Task to complete :: Entries follow. Give back exactly the lines starting at the one containing "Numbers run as" and ending at the one containing "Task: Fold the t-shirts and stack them", and no other lines.
BEGIN Records supplied
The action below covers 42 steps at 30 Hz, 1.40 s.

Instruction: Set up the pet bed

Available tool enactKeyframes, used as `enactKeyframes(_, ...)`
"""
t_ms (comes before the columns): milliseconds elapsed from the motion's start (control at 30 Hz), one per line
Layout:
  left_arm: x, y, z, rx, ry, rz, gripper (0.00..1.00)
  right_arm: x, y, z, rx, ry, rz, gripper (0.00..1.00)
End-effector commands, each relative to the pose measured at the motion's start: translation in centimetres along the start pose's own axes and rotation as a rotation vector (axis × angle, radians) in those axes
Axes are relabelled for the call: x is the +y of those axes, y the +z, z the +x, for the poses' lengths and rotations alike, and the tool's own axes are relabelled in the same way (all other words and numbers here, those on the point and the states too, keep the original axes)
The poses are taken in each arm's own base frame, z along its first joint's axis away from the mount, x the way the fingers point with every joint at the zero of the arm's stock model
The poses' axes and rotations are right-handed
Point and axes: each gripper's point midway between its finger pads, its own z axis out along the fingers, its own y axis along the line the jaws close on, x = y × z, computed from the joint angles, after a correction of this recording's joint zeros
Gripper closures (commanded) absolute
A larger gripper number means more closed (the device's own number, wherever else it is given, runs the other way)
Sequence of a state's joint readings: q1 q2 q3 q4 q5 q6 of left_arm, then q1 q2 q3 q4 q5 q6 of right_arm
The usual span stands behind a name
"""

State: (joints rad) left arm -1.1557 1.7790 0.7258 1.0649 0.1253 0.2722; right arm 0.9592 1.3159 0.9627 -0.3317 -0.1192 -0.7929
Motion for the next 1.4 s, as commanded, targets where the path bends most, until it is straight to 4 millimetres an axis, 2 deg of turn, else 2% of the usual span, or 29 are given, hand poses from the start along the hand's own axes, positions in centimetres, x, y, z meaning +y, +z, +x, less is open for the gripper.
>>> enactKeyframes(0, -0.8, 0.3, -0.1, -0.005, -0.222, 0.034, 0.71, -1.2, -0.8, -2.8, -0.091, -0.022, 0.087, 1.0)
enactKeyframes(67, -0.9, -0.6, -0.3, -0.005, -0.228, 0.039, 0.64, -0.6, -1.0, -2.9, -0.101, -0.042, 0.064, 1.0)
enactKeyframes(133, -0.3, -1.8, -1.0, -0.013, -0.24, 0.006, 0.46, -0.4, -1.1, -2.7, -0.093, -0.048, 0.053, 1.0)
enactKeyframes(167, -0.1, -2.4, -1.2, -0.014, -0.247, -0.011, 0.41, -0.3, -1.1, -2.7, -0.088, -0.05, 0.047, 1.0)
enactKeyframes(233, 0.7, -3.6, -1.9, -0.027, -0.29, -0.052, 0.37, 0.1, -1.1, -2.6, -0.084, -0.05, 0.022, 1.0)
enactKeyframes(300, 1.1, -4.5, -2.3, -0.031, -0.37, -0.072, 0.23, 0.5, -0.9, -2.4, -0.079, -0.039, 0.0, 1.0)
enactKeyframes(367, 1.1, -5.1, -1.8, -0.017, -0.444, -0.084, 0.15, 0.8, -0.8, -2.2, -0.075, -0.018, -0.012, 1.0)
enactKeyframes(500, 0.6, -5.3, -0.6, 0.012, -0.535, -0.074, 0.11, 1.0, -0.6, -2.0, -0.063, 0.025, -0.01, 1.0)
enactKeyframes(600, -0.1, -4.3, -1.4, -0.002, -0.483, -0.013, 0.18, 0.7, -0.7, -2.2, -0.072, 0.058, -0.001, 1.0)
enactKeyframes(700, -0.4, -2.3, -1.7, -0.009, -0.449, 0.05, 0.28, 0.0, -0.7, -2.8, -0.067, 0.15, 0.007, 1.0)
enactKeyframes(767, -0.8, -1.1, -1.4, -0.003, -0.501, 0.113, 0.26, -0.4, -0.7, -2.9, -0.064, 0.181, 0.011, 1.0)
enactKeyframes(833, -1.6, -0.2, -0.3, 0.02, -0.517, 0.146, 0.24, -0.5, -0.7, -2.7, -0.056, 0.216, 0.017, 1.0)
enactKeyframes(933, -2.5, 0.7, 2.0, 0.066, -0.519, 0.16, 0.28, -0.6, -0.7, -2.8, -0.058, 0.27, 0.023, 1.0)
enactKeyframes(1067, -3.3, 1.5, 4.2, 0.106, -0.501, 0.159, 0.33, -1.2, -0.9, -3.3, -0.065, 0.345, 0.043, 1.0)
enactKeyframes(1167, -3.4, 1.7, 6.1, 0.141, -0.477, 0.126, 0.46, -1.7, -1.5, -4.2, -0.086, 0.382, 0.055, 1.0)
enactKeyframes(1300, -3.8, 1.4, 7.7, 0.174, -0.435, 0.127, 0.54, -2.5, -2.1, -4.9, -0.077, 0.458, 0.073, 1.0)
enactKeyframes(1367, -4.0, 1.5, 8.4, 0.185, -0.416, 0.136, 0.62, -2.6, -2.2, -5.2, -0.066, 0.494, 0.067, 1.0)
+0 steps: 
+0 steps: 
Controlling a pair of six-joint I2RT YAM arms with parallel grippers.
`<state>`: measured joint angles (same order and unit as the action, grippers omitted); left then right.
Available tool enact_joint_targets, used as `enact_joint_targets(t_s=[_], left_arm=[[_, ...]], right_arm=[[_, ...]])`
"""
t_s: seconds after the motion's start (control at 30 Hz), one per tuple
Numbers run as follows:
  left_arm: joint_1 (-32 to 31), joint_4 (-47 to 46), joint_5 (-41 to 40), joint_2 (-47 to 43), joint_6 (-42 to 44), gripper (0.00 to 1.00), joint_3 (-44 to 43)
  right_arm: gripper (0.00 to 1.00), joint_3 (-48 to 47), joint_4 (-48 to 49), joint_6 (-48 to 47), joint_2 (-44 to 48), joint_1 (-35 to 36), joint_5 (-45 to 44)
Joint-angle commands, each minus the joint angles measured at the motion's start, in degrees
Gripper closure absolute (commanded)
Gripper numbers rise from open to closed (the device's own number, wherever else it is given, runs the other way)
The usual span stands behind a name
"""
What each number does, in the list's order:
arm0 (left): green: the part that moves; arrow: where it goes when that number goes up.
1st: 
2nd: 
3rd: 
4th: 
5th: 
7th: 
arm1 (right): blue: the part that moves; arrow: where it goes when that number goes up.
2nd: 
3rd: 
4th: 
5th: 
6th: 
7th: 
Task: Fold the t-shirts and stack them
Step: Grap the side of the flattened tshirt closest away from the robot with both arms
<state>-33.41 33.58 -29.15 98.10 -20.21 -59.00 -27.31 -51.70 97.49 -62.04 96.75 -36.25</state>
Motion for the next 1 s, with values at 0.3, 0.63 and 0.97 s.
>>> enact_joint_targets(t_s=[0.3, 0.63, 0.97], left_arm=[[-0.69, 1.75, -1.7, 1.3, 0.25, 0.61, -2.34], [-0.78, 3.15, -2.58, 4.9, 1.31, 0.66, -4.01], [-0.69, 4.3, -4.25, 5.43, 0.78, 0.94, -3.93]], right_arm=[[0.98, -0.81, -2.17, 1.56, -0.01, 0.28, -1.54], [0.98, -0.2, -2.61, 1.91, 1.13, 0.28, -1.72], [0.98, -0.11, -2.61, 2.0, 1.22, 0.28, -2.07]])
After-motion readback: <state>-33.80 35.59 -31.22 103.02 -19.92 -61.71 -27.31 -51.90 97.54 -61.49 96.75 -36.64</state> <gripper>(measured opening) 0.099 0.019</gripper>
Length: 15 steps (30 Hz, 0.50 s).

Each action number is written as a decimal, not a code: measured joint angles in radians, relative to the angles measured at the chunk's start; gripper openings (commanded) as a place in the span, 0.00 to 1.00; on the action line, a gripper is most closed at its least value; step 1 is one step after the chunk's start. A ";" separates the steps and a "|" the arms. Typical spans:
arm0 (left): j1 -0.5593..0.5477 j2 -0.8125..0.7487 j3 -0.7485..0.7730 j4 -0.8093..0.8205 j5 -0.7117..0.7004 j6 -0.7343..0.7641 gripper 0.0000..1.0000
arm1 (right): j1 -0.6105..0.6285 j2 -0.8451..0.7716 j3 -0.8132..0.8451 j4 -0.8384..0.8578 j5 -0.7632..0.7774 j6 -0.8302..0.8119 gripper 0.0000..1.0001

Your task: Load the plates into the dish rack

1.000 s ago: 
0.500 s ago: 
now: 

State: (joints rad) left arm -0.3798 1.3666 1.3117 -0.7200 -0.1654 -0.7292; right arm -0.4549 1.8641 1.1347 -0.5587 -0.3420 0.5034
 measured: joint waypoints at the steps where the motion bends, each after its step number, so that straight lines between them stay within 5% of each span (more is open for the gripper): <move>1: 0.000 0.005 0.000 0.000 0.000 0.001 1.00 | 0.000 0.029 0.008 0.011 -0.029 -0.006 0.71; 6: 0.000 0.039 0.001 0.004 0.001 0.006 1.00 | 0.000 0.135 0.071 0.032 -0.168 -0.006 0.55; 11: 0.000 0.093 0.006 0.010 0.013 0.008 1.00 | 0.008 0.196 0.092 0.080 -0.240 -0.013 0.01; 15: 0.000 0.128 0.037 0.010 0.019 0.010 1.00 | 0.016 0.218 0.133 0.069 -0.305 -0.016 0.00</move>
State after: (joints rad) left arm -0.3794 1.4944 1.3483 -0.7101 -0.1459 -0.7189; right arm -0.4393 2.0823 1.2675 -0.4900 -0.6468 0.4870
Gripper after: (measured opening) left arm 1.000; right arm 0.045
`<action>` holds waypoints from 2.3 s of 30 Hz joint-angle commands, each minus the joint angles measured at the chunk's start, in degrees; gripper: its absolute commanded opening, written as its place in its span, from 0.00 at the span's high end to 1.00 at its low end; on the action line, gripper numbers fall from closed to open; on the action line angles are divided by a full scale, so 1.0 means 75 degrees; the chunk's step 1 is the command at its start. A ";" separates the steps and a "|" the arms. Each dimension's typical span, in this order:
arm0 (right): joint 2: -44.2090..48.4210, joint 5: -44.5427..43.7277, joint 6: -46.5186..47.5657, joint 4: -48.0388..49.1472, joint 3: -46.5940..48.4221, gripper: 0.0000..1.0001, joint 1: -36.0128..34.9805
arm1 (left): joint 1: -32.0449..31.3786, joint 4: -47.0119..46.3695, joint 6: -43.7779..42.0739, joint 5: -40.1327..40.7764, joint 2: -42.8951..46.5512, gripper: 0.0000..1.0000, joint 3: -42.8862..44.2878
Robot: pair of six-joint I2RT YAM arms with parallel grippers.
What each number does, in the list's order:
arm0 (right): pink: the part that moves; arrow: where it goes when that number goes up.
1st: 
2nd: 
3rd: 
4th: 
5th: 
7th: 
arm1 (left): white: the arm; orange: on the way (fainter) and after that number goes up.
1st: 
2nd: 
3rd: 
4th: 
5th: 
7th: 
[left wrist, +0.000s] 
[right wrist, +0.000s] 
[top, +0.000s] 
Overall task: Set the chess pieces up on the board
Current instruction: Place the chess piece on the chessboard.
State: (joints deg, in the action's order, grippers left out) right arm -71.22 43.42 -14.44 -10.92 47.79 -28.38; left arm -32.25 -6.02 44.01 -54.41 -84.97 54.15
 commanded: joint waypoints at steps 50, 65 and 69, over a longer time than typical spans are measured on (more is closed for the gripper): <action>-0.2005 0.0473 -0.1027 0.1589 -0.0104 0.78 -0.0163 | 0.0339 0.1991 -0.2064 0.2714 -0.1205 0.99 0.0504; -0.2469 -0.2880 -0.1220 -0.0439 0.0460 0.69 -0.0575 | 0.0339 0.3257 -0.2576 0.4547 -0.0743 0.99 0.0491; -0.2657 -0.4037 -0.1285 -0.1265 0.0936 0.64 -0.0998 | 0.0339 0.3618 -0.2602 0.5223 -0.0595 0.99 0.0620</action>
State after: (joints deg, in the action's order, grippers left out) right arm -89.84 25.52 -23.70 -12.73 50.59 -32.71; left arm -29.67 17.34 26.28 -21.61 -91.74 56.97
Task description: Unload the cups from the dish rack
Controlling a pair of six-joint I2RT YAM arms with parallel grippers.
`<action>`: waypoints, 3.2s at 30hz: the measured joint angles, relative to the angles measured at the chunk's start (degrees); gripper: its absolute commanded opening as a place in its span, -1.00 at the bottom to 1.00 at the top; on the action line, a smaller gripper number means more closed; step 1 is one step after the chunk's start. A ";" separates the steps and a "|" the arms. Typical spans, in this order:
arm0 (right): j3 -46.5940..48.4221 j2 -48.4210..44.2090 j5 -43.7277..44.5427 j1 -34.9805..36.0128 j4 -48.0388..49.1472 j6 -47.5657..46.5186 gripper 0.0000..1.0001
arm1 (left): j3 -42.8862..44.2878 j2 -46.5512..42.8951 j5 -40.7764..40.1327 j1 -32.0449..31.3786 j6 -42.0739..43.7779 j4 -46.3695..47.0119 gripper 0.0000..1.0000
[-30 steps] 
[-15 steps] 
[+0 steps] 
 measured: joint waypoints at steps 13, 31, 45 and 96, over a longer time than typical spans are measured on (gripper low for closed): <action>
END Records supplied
Answer to the problem ::
Numbers run as follows:
  left_arm: joint_1 (-32 to 31), joint_4 (-47 to 46), joint_5 (-41 to 40), joint_2 (-47 to 43), joint_6 (-42 to 44), gripper (0.00 to 1.00), joint_3 (-44 to 43)
  right_arm: gripper (0.00 to 1.00), joint_3 (-48 to 47), joint_4 (-48 to 49), joint_6 (-48 to 47), joint_2 (-44 to 48), joint_1 (-35 to 36), joint_5 (-45 to 44)
Joint-angle commands, each minus the joint angles measured at the motion's start, in degrees
Gripper closure absolute (commanded)
Gripper numbers rise from open to closed (the device's own number, wherever else it is given, runs the other way)
The usual span stands behind a name
"""
What each number does, in the list's order:
arm0 (left): green: the part that moves; arrow: where it goes when that number goes up.
1st: 
2nd: 
3rd: 
4th: 
5th: 
7th: 
arm1 (right): blue: the part that moves; arrow: where it goes when that number goes up.
2nd: 
3rd: 
4th: 
5th: 
6th: 
7th: 
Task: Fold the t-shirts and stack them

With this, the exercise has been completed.